Integral Calculus
The study of calculus can be separated into two components: derivative or differential calculus and integral calculus. Integral calculus can be thought of as dealing with the area under curves, but it also touches on two- and three-dimensional situations with path and surface integrals. On the most basic level, with finding the area under curves, integrals can be the reverse of derivatives--hence their other name, anti-derivatives. There are two major types of integrals on the lowest level: the definite and the indefinite. The definite integral provides a numerical range over which the integral is to be calculated; the indefinite integral is looking for a closed-form solution to which any range can be applied.
Integral calculus is often used in conjunction with differential equations. A differential equation will, as its name indicates, provide information about the rate of change of a function in its differential form. The process of solving the equation then usually results in an equation with an integral on each side. These one-dimensional integrals are solved with a variety of direct, numerical, and series form methods.

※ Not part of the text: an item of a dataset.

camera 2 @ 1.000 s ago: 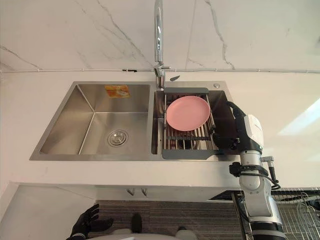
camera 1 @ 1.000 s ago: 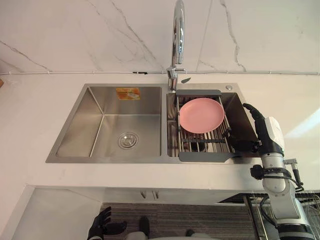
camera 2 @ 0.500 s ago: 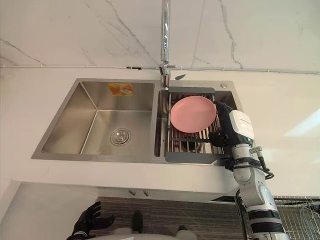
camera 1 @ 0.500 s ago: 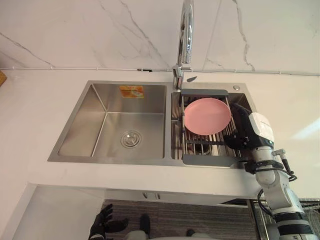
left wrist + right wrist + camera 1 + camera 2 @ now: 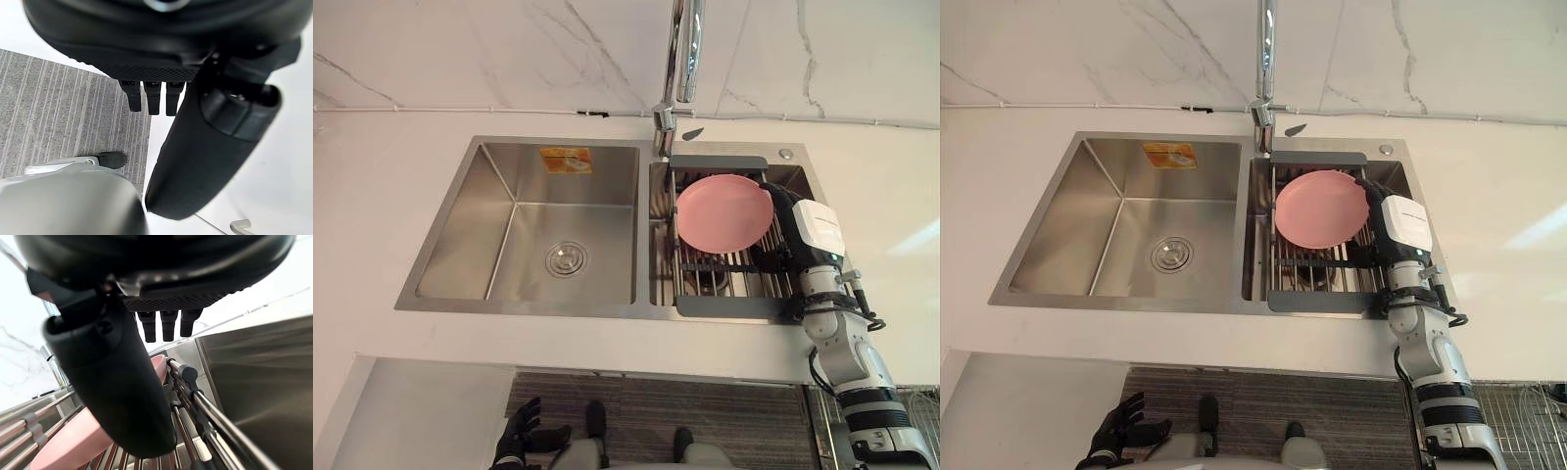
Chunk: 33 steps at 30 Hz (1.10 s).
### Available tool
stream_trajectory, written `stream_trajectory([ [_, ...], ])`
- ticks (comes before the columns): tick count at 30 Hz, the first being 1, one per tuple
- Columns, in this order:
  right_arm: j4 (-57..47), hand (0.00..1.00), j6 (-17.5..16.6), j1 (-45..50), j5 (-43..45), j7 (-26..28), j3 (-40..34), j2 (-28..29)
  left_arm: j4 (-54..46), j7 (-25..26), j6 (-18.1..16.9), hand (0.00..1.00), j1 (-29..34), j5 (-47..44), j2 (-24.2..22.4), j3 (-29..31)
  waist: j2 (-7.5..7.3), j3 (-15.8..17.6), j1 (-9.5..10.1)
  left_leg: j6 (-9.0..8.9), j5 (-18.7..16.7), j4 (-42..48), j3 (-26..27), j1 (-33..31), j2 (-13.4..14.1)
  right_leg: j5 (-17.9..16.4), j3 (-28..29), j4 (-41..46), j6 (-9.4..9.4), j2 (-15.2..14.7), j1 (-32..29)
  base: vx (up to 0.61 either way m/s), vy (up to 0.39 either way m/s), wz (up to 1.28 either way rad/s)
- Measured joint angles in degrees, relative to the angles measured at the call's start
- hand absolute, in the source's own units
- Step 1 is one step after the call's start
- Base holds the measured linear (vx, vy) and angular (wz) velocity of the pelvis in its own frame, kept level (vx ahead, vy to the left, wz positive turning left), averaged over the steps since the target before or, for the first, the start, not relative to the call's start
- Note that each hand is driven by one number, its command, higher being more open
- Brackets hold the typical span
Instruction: Walk over to the sink, pick up the cup, carry it to the dishwasher, place the cup inside the dishwasher, then close the dishwasher door
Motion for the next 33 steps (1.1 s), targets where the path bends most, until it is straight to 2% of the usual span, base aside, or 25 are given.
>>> stream_trajectory([
  [10, 0.7, 0.3, 0.9, -2.6, -0.1, -3.6, -0.1, 0.0, 0.2, 0.9, -0.7, 0.9, -1.4, -0.5, 0.2, -1.0, 0.22, 1.5, -0.05, -0.34, 0.5, 0.0, -0.2, -1.4, 0.1, -0.7, -0.4, 0.7, 0.16, -0.1, -1.8, -0.04, 0.007, 0.0],
  [18, 0.2, 0.3, 0.3, -2.3, 0.1, -3.2, -0.2, 0.2, 0.2, 0.9, -0.7, 0.9, -1.5, -0.5, 0.2, -1.0, 0.19, 1.5, -0.22, -0.2, 0.6, 0.0, -0.3, -1.4, 0.1, -0.6, -0.5, 0.7, 0.01, 0.0, -1.7, 0.0, 0.0, 0.0],
  [29, -5.8, 0.3, 0.4, 3.1, 0.7, -3.3, -2.4, 2.5, 0.2, 0.8, -0.7, 0.9, -1.6, -0.4, 0.2, -0.9, 0.21, 1.5, -0.21, 0.02, 0.8, 0.0, -1.3, -0.5, 0.4, -0.5, -1.2, 0.9, -0.01, 0.1, -0.4, 0.01, -0.007, 0.04],
  [33, -12.2, 0.3, 0.4, 6.1, 1.2, -3.2, -3.5, 3.9, 0.2, 0.8, -0.5, 0.9, -1.6, -0.4, 0.1, -0.9, 0.22, 1.5, -0.16, -0.25, 0.4, 0.0, -1.0, 0.9, 0.7, -0.5, -0.6, 1.0, -0.08, 0.3, 0.8, 0.0, -0.005, -0.03],
])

A change to two or three dimensions in an integral will work as if they are nested unrelated problems as long as the variable over which one integrates is not a vector. However, there are some situations in which the direction is important. Path integrals can be solved along two- or three-dimensional surfaces, but the direction of integration is important, in that the rate of change (the differential inside the integral) may vary according to how one moves from point A to point B. Therefore, a path of integration must be specified. Surface integrals generalize integration to three dimensions and deal with all three at once, so the direction of integration and the perpendicular direction are both important when calculating these integrals.
All of these major studies within integral calculus have uses in the physical world as well as in mathematical theory. The study of complex variables requires a firm basis of knowledge of integral calculus, and the physical sciences use both its anti-differential closed form and in its calculation of cumulative results or total areas in its definite form. Integral calculus provides both a test of experimental results and a way to formulate information about new theories, when it is applied to the sciences. In computer science, the numerical side of integral calculus is more important for understanding of many internal calculations, but the whole discipline is still vital for success in computer theory. In mathematics, its tenets and associated skills are assumed even when they are not directly used--and they are directly used frequently.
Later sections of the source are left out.